> [EXERCISE PROMPT]
Go to the line holding "A location is" in the entries below and write out exactly every line down to and including the line holding "13 235 L 91".

> [Data excerpts]
————

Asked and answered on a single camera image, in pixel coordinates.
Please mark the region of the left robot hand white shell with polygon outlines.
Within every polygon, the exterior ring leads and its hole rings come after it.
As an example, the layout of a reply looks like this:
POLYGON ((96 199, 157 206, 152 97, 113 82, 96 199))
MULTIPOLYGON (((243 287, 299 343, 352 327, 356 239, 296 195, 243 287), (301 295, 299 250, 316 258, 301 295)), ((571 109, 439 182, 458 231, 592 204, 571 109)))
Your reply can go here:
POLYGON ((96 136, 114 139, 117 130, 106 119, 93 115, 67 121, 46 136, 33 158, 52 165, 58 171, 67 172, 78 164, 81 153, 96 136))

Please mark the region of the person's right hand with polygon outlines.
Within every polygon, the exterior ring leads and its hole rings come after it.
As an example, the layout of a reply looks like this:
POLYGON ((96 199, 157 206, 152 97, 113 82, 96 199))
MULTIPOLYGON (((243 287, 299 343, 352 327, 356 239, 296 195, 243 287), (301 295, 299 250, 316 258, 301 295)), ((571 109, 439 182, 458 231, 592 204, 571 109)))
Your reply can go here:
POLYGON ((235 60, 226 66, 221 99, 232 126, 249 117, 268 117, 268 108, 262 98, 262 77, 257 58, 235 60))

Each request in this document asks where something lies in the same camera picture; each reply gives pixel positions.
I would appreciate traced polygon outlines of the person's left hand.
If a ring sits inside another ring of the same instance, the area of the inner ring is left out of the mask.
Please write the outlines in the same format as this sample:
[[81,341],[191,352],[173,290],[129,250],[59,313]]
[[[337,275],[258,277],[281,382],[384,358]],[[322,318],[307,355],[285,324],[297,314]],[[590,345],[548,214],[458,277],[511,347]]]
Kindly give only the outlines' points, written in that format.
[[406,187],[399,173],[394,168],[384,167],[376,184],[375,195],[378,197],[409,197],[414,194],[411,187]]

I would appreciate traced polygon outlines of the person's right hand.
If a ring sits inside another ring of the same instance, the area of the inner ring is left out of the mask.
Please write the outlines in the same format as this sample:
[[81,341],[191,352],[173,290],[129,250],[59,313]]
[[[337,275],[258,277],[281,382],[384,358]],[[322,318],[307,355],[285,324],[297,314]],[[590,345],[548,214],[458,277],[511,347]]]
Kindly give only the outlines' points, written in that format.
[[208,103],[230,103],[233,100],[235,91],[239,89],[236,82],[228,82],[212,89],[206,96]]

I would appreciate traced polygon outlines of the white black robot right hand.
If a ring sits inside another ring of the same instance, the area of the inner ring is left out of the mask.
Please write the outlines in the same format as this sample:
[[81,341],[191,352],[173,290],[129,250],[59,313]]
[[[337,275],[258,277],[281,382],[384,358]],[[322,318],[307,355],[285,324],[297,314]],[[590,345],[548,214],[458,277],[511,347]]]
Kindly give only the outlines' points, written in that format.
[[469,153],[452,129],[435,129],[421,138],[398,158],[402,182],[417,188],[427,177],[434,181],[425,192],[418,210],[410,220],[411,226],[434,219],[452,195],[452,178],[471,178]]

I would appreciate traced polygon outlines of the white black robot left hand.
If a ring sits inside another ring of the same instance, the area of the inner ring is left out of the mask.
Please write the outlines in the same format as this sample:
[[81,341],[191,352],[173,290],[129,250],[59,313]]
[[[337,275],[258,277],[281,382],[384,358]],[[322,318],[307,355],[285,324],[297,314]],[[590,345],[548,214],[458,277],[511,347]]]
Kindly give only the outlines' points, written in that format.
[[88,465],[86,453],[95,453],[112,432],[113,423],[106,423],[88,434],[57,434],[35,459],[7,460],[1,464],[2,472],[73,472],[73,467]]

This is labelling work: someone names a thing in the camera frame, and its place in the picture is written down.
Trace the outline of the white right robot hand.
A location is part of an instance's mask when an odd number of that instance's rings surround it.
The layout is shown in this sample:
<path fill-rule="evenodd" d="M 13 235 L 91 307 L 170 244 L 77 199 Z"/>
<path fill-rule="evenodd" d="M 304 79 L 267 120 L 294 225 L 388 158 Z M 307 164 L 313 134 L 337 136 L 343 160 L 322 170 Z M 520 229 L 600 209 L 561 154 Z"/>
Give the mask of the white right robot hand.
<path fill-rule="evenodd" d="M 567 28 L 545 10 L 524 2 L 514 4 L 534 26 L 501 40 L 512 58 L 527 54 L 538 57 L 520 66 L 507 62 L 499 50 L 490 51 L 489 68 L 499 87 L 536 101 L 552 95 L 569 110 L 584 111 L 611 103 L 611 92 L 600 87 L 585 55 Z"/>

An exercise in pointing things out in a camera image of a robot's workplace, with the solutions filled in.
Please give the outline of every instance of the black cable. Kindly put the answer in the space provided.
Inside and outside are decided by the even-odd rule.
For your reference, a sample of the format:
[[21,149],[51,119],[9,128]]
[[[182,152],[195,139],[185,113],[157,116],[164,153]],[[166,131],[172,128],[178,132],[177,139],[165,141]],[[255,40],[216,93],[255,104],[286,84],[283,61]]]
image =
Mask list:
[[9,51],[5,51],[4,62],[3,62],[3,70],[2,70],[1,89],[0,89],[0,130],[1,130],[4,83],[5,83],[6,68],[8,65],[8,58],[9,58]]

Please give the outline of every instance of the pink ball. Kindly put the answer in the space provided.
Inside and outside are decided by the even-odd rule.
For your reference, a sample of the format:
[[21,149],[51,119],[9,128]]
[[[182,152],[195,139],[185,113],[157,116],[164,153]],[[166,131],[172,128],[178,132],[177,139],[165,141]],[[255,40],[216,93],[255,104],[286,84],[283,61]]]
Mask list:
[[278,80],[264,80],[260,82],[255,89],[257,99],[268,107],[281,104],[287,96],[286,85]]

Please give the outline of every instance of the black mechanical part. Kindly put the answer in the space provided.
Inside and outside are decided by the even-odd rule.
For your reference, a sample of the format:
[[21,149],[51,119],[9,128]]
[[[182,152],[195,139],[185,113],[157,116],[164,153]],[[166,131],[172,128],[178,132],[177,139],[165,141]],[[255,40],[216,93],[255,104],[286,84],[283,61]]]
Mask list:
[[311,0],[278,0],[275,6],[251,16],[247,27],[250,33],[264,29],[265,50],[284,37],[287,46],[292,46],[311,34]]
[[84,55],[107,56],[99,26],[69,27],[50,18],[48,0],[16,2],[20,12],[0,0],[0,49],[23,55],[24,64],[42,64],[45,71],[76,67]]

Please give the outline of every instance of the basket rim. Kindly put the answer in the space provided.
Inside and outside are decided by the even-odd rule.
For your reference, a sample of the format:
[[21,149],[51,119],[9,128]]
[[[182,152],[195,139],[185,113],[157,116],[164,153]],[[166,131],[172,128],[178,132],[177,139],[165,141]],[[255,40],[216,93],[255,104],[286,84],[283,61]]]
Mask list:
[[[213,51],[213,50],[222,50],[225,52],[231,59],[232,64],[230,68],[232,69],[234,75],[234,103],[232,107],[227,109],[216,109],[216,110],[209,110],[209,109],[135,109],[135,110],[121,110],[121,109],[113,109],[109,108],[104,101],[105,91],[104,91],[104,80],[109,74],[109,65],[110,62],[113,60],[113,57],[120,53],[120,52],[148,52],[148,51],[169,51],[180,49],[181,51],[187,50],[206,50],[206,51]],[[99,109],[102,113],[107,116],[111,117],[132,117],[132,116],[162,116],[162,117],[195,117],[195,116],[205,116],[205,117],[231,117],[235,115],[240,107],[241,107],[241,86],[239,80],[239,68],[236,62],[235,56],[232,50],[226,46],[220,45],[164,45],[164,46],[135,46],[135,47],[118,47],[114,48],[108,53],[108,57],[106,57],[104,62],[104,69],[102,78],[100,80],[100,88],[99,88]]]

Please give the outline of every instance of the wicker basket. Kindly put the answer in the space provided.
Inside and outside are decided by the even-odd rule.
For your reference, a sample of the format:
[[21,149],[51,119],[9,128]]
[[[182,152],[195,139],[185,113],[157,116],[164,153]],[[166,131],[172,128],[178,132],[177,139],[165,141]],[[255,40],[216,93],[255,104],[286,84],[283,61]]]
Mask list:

————

> [TASK SOLUTION]
A location is part of an instance's mask when an odd number of that instance's rings surround it.
The layout is shown in this sample:
<path fill-rule="evenodd" d="M 13 235 L 91 307 L 170 244 L 77 199 Z"/>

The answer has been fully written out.